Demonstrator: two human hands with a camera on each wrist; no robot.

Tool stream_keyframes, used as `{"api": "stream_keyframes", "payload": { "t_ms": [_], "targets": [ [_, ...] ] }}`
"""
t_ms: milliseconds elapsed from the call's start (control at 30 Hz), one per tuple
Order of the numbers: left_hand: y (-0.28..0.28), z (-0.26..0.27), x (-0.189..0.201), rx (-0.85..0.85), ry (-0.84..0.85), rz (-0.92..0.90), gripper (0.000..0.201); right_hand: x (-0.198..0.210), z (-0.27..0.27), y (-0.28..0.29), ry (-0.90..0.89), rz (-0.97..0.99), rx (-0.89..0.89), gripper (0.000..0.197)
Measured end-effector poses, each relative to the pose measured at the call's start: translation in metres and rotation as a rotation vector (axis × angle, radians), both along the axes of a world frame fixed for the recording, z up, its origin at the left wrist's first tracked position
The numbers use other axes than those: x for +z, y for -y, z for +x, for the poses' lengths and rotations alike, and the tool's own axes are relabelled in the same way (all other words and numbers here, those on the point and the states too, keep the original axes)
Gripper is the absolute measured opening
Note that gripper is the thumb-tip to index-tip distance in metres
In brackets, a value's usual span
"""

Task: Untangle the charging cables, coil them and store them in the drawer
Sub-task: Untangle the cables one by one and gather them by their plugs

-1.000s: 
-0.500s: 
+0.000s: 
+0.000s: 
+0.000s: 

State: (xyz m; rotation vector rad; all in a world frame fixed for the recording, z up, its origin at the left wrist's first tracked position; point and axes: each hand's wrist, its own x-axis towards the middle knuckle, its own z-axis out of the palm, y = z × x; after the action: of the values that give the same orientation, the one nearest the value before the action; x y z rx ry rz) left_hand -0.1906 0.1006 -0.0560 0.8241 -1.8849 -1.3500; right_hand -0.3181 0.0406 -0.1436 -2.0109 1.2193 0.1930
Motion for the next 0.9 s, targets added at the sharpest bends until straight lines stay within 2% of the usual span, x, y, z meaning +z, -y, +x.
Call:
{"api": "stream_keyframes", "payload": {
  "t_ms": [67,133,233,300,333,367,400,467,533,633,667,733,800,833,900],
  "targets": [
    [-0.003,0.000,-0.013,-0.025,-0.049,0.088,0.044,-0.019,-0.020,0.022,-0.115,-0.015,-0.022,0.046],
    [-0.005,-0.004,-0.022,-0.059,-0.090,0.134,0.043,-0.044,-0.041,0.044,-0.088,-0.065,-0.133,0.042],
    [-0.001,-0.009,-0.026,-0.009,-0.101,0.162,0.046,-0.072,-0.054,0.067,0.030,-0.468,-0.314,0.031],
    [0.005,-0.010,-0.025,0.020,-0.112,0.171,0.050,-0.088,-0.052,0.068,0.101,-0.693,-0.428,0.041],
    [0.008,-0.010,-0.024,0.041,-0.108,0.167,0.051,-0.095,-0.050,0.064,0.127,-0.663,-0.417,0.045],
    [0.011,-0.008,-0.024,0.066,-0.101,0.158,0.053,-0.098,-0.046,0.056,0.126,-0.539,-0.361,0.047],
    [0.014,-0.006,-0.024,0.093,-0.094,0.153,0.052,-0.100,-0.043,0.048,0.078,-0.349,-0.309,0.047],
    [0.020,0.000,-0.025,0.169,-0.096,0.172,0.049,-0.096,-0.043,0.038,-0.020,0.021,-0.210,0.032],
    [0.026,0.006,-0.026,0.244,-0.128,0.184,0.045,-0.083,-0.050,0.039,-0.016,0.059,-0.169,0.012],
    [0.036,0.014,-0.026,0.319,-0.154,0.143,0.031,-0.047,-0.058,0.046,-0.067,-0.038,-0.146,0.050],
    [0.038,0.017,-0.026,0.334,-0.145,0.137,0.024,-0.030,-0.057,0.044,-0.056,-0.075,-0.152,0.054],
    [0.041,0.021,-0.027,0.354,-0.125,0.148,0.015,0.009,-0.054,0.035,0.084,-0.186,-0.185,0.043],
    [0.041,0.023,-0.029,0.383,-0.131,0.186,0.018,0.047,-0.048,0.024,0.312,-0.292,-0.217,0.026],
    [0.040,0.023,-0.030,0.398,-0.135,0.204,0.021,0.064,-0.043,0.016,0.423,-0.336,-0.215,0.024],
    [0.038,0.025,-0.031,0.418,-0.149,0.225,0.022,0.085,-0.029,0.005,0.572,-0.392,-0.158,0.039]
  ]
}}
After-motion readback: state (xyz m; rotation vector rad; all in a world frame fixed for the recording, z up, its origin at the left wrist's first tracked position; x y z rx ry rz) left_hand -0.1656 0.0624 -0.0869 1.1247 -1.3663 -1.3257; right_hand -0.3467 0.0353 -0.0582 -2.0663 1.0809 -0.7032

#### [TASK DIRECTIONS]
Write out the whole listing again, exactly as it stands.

#### [OUTPUT OF THE TASK]
Demonstrator: two human hands with a camera on each wrist; no robot.

Tool stream_keyframes, used as `{"api": "stream_keyframes", "payload": { "t_ms": [_], "targets": [ [_, ...] ] }}`
"""
t_ms: milliseconds elapsed from the call's start (control at 30 Hz), one per tuple
Order of the numbers: left_hand: y (-0.28..0.28), z (-0.26..0.27), x (-0.189..0.201), rx (-0.85..0.85), ry (-0.84..0.85), rz (-0.92..0.90), gripper (0.000..0.201); right_hand: x (-0.198..0.210), z (-0.27..0.27), y (-0.28..0.29), ry (-0.90..0.89), rz (-0.97..0.99), rx (-0.89..0.89), gripper (0.000..0.197)
Measured end-effector poses, each relative to the pose measured at the call's start: translation in metres and rotation as a rotation vector (axis × angle, radians), both along the axes of a world frame fixed for the recording, z up, its origin at the left wrist's first tracked position
The numbers use other axes than those: x for +z, y for -y, z for +x, for the poses' lengths and rotations alike, and the tool's own axes are relabelled in the same way (all other words and numbers here, those on the point and the states too, keep the original axes)
Gripper is the absolute measured opening
Note that gripper is the thumb-tip to index-tip distance in metres
In brackets, a value's usual span
"""

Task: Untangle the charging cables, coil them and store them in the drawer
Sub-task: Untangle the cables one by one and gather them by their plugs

-1.000s: 
-0.500s: 
+0.000s: 
+0.000s: 
+0.000s: 

State: (xyz m; rotation vector rad; all in a world frame fixed for the recording, z up, its origin at the left wrist's first tracked position; point and axes: each hand's wrist, its own x-axis towards the middle knuckle, its own z-axis out of the palm, y = z × x; after the action: of the values that give the same orientation, the one nearest the value before the action; x y z rx ry rz) left_hand -0.1906 0.1006 -0.0560 0.8241 -1.8849 -1.3500; right_hand -0.3181 0.0406 -0.1436 -2.0109 1.2193 0.1930
Motion for the next 0.9 s, targets added at the sharpest bends until straight lines stay within 2% of the usual span, x, y, z meaning +z, -y, +x.
Call:
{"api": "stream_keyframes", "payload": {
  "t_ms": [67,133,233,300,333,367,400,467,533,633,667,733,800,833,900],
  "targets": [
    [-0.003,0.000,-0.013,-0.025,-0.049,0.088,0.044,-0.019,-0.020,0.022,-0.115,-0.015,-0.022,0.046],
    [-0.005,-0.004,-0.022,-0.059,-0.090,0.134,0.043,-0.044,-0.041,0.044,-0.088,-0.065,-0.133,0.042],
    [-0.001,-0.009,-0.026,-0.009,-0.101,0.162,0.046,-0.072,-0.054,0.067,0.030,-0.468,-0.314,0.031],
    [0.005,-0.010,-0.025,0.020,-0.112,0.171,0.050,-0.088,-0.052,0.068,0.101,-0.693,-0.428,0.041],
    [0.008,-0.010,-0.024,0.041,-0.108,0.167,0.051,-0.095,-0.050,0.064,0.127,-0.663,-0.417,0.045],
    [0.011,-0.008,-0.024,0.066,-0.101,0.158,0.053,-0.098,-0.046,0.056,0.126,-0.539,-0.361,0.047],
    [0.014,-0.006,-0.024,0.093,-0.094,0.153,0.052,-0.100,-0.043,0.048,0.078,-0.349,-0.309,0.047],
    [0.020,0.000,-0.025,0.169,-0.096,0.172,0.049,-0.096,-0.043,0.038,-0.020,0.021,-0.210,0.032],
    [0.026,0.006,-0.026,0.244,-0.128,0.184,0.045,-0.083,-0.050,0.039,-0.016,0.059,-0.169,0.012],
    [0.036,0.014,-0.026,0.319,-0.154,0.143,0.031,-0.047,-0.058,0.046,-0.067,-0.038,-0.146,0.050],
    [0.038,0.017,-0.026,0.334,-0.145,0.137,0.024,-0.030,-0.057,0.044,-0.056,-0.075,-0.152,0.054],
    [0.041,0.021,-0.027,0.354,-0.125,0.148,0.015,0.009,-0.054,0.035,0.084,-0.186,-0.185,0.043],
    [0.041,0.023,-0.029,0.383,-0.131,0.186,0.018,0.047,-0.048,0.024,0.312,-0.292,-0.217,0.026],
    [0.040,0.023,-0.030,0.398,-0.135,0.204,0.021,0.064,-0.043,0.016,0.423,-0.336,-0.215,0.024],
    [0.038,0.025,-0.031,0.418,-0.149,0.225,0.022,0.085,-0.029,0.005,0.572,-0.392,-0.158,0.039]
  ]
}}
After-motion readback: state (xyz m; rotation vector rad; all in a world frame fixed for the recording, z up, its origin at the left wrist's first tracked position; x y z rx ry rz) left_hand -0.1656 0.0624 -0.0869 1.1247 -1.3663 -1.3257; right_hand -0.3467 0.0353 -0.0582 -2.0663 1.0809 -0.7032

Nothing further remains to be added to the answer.